TASK GOAL: Gather, from the data below, each line in which the word "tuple" occurs.

RECORDS TO USE:

━━━━

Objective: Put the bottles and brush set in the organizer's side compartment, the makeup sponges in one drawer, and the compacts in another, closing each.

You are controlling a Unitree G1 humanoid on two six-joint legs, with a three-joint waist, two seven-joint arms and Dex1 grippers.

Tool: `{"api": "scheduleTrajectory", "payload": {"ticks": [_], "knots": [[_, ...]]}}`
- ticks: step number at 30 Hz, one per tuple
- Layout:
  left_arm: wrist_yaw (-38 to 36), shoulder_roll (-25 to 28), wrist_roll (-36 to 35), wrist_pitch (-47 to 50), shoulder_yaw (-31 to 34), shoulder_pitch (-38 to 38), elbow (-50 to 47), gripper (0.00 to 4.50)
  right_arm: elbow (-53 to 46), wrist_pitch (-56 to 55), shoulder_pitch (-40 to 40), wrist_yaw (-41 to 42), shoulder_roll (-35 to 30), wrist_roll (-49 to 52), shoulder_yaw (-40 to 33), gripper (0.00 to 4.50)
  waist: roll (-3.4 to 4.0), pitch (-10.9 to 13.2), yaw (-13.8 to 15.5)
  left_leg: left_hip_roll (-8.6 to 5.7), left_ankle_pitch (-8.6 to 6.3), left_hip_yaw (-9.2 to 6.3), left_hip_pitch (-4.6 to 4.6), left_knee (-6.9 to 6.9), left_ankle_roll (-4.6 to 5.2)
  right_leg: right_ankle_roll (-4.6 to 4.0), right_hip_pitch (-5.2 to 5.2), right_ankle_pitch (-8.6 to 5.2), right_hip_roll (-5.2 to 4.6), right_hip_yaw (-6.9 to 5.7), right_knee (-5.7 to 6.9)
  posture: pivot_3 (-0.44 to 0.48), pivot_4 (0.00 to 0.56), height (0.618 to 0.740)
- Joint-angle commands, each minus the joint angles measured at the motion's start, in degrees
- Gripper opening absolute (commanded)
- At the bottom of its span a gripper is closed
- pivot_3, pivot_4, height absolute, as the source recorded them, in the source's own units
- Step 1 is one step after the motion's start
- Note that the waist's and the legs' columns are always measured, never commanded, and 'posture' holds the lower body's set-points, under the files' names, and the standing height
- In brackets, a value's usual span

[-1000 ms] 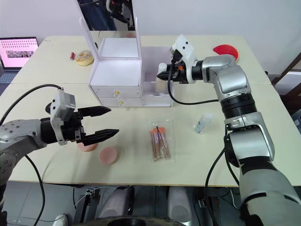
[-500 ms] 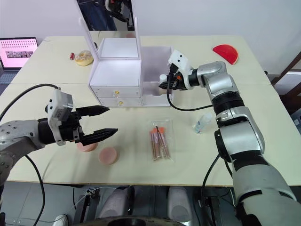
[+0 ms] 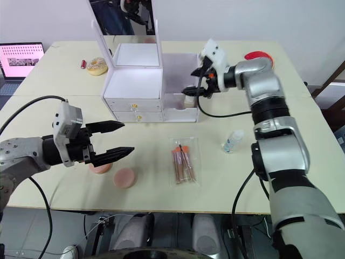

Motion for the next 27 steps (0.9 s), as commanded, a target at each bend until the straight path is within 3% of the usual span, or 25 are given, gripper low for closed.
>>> {"api": "scheduleTrajectory", "payload": {"ticks": [1,4,7,11,15,21,27], "knots": [[-4.4,3.2,0.9,-1.7,8.1,3.9,3.1,4.50,-15.5,11.6,4.9,-0.1,-9.2,5.8,-8.1,4.44,-0.01,0.0,0.5,0.00,-0.01,-0.03,-0.05,-0.04,0.01,0.01,-0.02,-0.02,0.00,-0.04,-0.01,0.000,0.150,0.739],[-9.3,5.6,3.2,-2.8,16.0,9.9,10.3,4.50,-24.5,15.7,14.9,-0.7,-17.2,9.1,-15.6,4.44,-0.03,0.0,0.7,0.01,-0.09,0.01,-0.06,-0.12,0.11,-0.01,-0.02,-0.08,-0.02,-0.05,-0.13,0.000,0.150,0.739],[-14.5,8.0,10.1,-7.9,22.9,16.6,21.9,4.50,-28.9,13.8,28.8,-0.9,-22.7,10.7,-25.0,4.44,-0.03,0.0,0.7,0.04,-0.12,0.12,-0.01,-0.22,0.18,-0.14,-0.01,-0.18,-0.02,-0.04,-0.25,0.000,0.150,0.739],[-17.5,10.5,16.9,-16.1,28.1,18.4,41.2,4.50,-29.2,9.1,44.1,-2.4,-24.0,11.9,-35.8,4.44,0.03,0.0,0.0,0.09,-0.14,0.32,0.09,-0.23,0.22,-0.21,0.01,-0.17,-0.02,0.00,-0.32,0.000,0.150,0.739],[-17.5,13.2,21.5,-27.2,30.5,13.7,63.6,4.50,-25.5,5.1,58.6,0.8,-23.1,14.0,-43.9,4.44,0.00,0.0,0.0,0.15,-0.14,0.47,0.18,-0.18,0.22,-0.15,0.06,-0.20,-0.03,0.01,-0.40,0.000,0.150,0.739],[-20.0,16.0,25.3,-37.3,27.5,7.4,80.9,4.50,-17.3,-0.6,64.8,1.0,-22.8,15.8,-47.0,4.44,-0.04,0.0,-0.1,0.19,-0.14,0.53,0.18,-0.09,0.21,-0.18,0.12,-0.17,-0.05,0.01,-0.46,0.000,0.150,0.739],[-21.7,15.7,26.4,-39.7,25.5,4.3,84.2,4.50,-14.5,-4.9,66.1,0.2,-23.4,14.8,-44.6,4.44,-0.05,0.0,0.0,0.26,-0.14,0.52,0.24,-0.19,0.20,-0.20,0.09,-0.11,0.00,0.00,-0.35,0.000,0.150,0.739]]}}
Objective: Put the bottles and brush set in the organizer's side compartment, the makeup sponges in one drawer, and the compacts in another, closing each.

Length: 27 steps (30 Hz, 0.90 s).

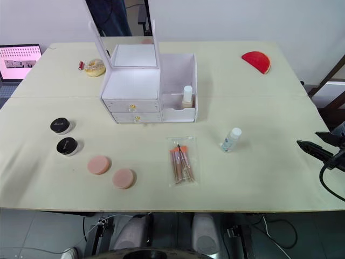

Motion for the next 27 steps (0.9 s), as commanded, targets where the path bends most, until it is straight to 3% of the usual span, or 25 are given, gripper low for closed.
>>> {"api": "scheduleTrajectory", "payload": {"ticks": [1,8,15,20,27], "knots": [[-1.1,1.3,0.0,-1.1,-0.2,-0.7,-0.9,4.50,-0.6,-1.7,-0.1,-0.6,-1.2,0.9,-0.2,4.44,0.00,0.0,0.0,0.00,0.00,0.00,-0.01,0.00,0.00,-0.01,0.00,0.02,0.00,0.00,0.00,0.000,0.150,0.739],[-4.0,-1.1,-1.6,2.5,-2.4,0.6,-11.4,4.50,-12.3,2.8,2.1,-3.6,-0.2,3.1,1.1,4.44,0.00,0.0,0.1,0.00,0.01,0.00,0.00,0.01,-0.01,0.13,0.00,0.09,0.00,0.00,0.02,0.000,0.150,0.739],[-4.0,-5.4,-9.1,16.7,-5.7,6.1,-43.1,4.50,-30.6,12.8,4.2,-7.1,0.3,9.2,3.6,4.44,-0.09,0.0,0.3,0.02,0.01,-0.02,-0.07,0.06,-0.02,0.05,0.02,0.19,-0.01,0.01,-0.04,0.000,0.150,0.739],[1.2,-8.4,-16.9,26.2,-11.7,4.7,-65.3,4.50,-39.9,18.3,1.7,-9.0,0.1,13.5,9.0,4.44,-0.08,0.0,0.7,0.01,0.01,-0.02,-0.08,0.16,-0.02,-0.02,0.06,0.15,-0.01,0.01,-0.06,0.000,0.150,0.739],[7.2,-10.9,-26.1,33.3,-18.5,-0.3,-81.1,4.50,-41.2,18.9,-4.1,-11.6,0.8,13.0,17.1,4.44,-0.10,0.0,0.6,0.01,0.01,-0.02,-0.12,0.36,-0.02,-0.09,0.11,0.23,0.01,0.01,-0.05,0.000,0.150,0.739]]}}
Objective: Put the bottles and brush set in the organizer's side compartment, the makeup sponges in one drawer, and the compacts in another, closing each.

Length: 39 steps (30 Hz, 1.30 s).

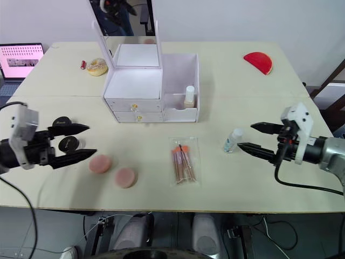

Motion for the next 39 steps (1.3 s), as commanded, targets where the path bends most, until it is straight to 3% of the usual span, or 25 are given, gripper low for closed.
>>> {"api": "scheduleTrajectory", "payload": {"ticks": [1,15,18,24,32,39], "knots": [[2.5,-0.4,-3.5,1.8,-2.0,-1.8,-5.0,4.50,0.3,-0.6,-1.9,-1.3,0.3,-0.3,1.7,4.44,0.00,0.0,0.1,0.00,0.00,0.00,0.00,0.01,0.00,-0.02,0.01,0.01,0.00,0.00,0.00,0.000,0.150,0.739],[6.4,-1.7,-5.2,2.9,-6.5,-4.4,-7.4,4.50,3.0,-2.1,-3.8,-2.9,2.9,-0.3,3.9,4.44,0.00,0.0,1.3,0.00,0.00,-0.02,-0.04,0.06,0.01,-0.13,0.01,0.06,0.06,0.01,-0.04,0.000,0.150,0.739],[6.5,-1.6,-5.4,3.1,-6.6,-4.8,-7.3,4.50,3.1,-2.1,-3.7,-2.9,3.0,-0.1,3.7,3.56,0.00,0.0,1.3,0.00,0.00,-0.02,-0.04,0.05,0.01,-0.14,0.02,0.06,0.06,0.01,-0.05,0.000,0.150,0.739],[6.8,-1.7,-5.4,3.3,-7.2,-5.1,-7.5,4.50,2.8,-2.1,-3.3,-3.0,3.2,0.5,3.0,0.69,0.00,0.0,1.2,0.00,0.00,-0.02,-0.03,0.05,0.01,-0.14,0.02,0.06,0.07,0.01,-0.05,0.000,0.150,0.739],[7.0,-1.7,-4.9,3.2,-8.3,-6.0,-6.8,4.50,1.1,-1.0,-6.1,-3.9,3.3,3.4,2.1,0.69,0.00,0.0,1.1,0.00,0.00,-0.02,-0.04,0.05,0.01,-0.14,0.02,0.07,0.07,0.01,-0.06,0.000,0.150,0.739],[7.3,-1.6,-3.1,2.4,-7.7,-5.9,-4.7,4.50,0.3,4.5,-23.9,-6.5,4.5,6.2,10.8,0.69,0.06,0.0,0.8,0.11,0.00,-0.03,0.01,0.06,0.02,-0.23,0.00,0.13,0.21,0.02,-0.05,0.000,0.150,0.739]]}}
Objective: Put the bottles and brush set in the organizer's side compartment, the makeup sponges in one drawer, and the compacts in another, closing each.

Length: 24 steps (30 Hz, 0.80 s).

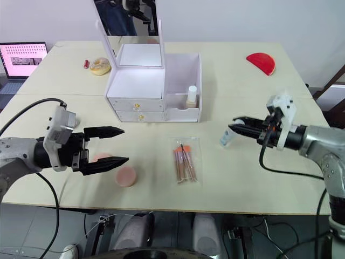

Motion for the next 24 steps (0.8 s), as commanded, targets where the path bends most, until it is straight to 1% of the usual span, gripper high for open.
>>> {"api": "scheduleTrajectory", "payload": {"ticks": [1,3,6,9,11,14,17,20,24], "knots": [[0.1,0.3,1.0,-1.1,0.9,-0.3,0.5,4.50,0.5,2.2,-10.6,-2.0,2.6,0.4,5.7,0.69,0.00,0.0,0.0,0.01,0.00,-0.03,0.00,-0.02,0.00,-0.01,0.00,0.00,0.02,0.00,0.00,0.000,0.150,0.739],[0.2,0.2,1.5,-1.5,0.8,-0.2,0.8,4.50,3.9,3.6,-18.3,-3.4,5.5,-0.8,9.4,0.69,0.00,0.0,-0.1,0.04,0.00,-0.04,-0.04,-0.03,0.00,-0.04,-0.05,0.02,0.06,0.00,-0.01,0.000,0.150,0.739],[0.3,-0.3,2.0,-1.8,0.9,0.6,0.4,4.50,12.3,4.0,-29.8,-4.0,10.4,-4.4,15.1,0.69,0.03,0.0,0.0,0.04,0.00,-0.05,-0.08,-0.04,0.00,-0.06,-0.09,0.04,0.07,0.02,-0.06,0.000,0.150,0.739],[0.6,-0.7,2.0,-2.1,1.0,1.7,-0.4,4.50,20.0,1.9,-36.8,-1.6,13.6,-8.1,19.6,0.69,0.02,0.0,0.1,0.04,0.00,-0.07,-0.20,-0.11,0.00,-0.05,-0.16,0.04,0.10,0.02,-0.16,0.000,0.150,0.739],[1.1,-0.8,2.0,-2.3,1.4,2.6,-1.1,4.50,25.9,-1.4,-40.7,1.0,16.1,-11.8,23.3,0.69,0.02,0.0,0.3,0.04,0.00,-0.13,-0.29,-0.14,0.00,0.03,-0.18,0.08,0.13,0.02,-0.21,0.000,0.150,0.739],[2.1,-1.1,1.7,-2.5,2.6,3.6,-2.1,4.50,34.2,-7.0,-44.2,4.0,19.2,-17.0,27.1,0.69,0.01,0.0,-0.1,0.04,0.00,-0.12,-0.50,-0.13,-0.01,0.16,-0.32,0.15,0.13,0.02,-0.31,0.000,0.150,0.739],[3.2,-1.1,1.1,-2.3,4.4,4.4,-3.2,4.50,40.6,-11.6,-45.9,6.2,21.4,-20.5,28.6,0.69,0.01,0.0,0.0,0.04,0.01,-0.14,-0.78,-0.10,-0.02,0.24,-0.62,0.20,0.14,0.02,-0.25,0.000,0.150,0.739],[4.3,-1.1,0.3,-2.0,5.9,4.9,-4.2,4.50,44.9,-14.9,-46.5,7.9,22.9,-23.2,29.1,0.69,0.03,0.0,-0.1,0.04,0.08,-0.14,-0.99,-0.06,-0.13,0.33,-0.88,0.30,0.15,0.03,-0.19,0.000,0.150,0.739],[6.1,-0.9,-1.2,-1.3,7.9,4.9,-5.6,4.50,50.2,-18.7,-47.1,9.0,25.2,-26.3,29.5,0.69,0.01,0.0,-0.3,0.06,0.10,-0.15,-0.95,-0.06,-0.16,0.28,-0.88,0.34,0.18,0.03,-0.16,0.000,0.150,0.739]]}}
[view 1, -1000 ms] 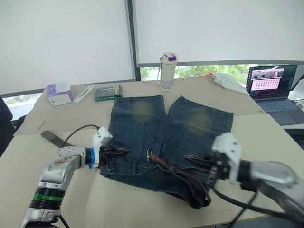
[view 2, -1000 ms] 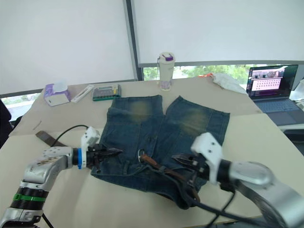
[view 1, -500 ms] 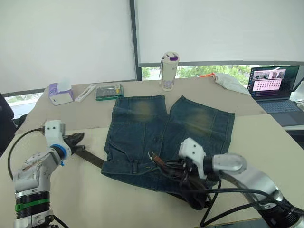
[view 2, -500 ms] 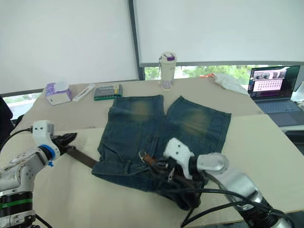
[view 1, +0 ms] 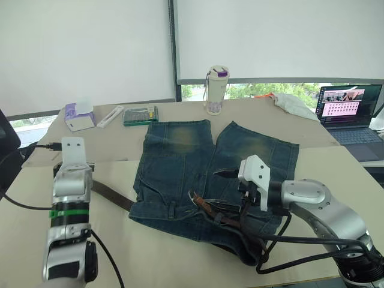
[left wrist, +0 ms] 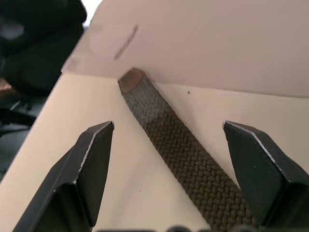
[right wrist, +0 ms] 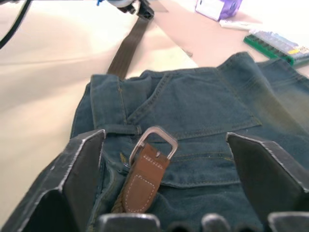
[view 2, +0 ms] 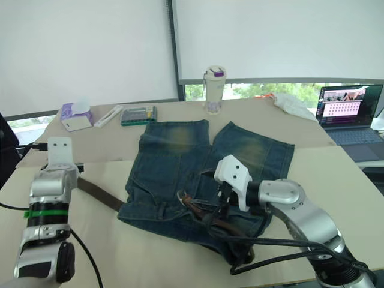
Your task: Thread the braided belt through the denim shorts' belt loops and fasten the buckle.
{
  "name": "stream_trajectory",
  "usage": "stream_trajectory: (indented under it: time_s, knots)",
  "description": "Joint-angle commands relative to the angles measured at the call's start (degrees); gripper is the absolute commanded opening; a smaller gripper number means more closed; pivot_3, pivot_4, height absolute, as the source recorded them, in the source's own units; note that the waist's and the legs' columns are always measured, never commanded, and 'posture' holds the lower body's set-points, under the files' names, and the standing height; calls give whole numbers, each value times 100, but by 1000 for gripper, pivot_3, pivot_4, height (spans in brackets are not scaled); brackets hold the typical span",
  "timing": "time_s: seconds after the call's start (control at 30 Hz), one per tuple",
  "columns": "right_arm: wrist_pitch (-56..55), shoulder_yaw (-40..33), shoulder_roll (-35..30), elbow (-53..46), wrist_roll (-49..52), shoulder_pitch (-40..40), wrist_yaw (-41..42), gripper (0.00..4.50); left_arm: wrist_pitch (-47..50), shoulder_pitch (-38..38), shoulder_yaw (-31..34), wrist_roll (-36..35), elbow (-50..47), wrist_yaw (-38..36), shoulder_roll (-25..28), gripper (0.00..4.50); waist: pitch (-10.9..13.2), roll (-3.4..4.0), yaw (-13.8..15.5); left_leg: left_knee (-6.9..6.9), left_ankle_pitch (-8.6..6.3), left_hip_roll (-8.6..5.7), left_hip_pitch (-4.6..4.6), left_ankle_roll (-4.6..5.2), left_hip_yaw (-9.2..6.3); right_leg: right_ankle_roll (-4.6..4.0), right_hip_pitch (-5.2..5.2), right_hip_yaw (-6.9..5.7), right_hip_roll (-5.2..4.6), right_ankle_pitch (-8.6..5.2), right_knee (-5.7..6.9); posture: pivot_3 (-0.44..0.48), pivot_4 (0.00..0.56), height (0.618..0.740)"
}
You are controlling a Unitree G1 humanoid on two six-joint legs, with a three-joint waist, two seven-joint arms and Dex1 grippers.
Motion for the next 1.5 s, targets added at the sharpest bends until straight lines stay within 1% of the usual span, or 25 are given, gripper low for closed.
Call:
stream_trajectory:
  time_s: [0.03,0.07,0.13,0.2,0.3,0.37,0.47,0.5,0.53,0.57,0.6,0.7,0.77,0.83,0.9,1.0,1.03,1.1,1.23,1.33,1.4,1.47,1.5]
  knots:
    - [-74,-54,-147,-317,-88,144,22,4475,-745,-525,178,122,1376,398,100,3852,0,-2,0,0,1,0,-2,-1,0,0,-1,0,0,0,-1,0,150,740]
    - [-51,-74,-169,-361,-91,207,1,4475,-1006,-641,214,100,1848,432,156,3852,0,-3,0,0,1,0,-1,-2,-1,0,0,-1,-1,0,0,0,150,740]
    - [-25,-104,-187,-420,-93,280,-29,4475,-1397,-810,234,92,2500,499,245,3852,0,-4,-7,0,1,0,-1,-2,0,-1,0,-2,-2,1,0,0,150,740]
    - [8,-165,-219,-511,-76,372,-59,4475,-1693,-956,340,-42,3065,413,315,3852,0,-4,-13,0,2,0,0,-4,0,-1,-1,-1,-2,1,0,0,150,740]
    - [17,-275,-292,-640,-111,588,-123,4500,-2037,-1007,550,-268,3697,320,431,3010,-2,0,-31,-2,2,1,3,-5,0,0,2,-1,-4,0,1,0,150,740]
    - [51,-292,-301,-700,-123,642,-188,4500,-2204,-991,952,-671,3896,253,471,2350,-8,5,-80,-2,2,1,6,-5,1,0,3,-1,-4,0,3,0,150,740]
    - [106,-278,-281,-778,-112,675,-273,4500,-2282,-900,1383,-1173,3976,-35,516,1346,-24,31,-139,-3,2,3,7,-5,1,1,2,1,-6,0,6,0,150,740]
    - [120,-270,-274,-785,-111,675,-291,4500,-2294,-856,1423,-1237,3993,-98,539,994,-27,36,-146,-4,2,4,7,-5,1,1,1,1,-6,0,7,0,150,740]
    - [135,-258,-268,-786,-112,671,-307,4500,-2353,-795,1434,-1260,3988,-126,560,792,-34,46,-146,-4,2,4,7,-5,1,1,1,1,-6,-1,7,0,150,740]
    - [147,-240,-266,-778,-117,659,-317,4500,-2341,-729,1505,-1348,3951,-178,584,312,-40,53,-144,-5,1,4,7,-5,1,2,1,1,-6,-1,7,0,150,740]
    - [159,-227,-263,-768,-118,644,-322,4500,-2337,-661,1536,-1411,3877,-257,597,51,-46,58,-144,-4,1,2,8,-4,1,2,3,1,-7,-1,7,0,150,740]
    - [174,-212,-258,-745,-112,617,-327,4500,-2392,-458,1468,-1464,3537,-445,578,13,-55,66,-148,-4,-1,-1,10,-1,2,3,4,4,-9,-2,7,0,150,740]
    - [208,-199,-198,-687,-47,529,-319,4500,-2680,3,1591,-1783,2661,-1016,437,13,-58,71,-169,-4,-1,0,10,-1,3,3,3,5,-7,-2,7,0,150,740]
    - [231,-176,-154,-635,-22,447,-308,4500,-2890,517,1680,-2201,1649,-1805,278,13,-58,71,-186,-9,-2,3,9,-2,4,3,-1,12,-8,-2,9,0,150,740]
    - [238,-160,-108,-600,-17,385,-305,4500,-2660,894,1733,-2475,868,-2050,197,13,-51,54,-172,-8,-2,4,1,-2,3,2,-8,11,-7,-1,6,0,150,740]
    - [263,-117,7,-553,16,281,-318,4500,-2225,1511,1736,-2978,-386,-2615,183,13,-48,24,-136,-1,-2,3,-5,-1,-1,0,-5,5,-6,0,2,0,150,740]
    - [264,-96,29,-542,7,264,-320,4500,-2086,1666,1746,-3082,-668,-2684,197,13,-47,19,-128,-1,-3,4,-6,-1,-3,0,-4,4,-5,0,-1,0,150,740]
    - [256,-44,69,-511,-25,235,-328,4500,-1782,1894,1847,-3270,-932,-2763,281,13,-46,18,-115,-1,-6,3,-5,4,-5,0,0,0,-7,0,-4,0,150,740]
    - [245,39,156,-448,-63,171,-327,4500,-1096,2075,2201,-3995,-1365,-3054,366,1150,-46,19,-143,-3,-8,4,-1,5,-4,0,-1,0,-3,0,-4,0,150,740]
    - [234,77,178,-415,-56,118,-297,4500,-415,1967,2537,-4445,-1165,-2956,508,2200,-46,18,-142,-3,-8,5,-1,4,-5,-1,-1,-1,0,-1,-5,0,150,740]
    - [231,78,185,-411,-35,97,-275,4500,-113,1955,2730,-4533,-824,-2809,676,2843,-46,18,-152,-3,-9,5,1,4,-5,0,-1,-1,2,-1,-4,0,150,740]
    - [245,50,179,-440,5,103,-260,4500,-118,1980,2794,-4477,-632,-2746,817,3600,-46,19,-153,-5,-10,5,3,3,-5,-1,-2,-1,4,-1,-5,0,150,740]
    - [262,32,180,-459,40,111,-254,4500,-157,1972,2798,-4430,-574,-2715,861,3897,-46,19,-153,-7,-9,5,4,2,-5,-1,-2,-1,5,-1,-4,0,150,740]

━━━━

REPLY:
- ticks: step number at 30 Hz, one per tuple
  "timing": "time_s: seconds after the call's start (control at 30 Hz), one per tuple",

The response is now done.